» DATA SEGMENT:
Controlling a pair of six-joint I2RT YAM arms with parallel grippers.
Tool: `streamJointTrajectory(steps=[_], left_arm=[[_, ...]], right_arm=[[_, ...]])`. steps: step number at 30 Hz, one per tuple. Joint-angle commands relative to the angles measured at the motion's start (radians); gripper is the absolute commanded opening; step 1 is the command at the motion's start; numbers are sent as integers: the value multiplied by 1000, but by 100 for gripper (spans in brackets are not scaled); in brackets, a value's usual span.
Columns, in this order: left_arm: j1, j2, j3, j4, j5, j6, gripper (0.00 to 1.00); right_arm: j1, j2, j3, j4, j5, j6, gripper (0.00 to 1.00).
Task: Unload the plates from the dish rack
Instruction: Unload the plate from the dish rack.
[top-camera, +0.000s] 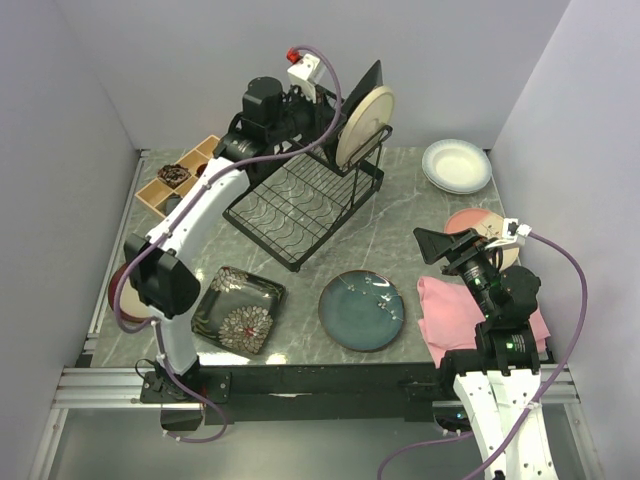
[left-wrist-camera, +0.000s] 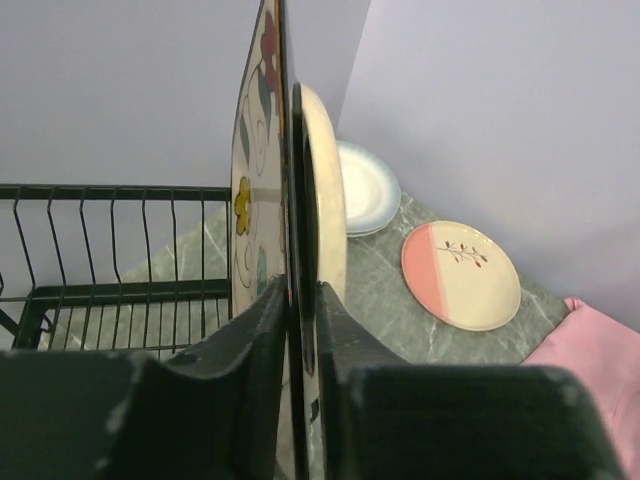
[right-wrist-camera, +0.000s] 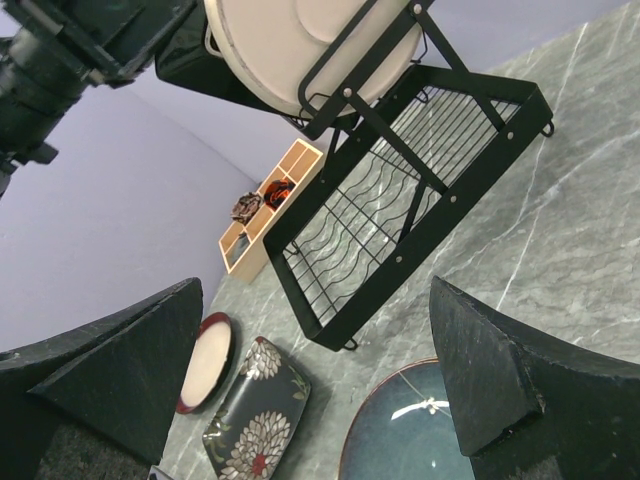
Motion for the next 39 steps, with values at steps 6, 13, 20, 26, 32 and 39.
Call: streamJointTrajectory(steps=[6, 13, 20, 26, 32, 39], left_arm=[[-13, -177, -91, 136, 31, 66, 38], [-14, -131, -39, 89, 39, 89, 40], [-14, 5, 122, 19, 27, 119, 42], [-14, 99, 199, 2, 44, 149, 35], [-13, 119, 178, 37, -35, 149, 35], [-13, 117, 152, 54, -64, 147, 35]], right_arm=[[2, -10, 6, 33, -7, -9, 100], [2, -10, 3, 39, -9, -5, 100], [2, -5, 4, 37, -7, -10, 100], [2, -1, 6, 31, 1, -16, 100], [1, 1, 6, 34, 1, -16, 100], [2, 4, 7, 31, 2, -18, 100]])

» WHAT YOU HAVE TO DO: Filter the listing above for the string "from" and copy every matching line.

» REPLY TO THE EXERCISE:
Task: Unload the plates from the dish rack
Instruction: Unload the plate from the dish rack.

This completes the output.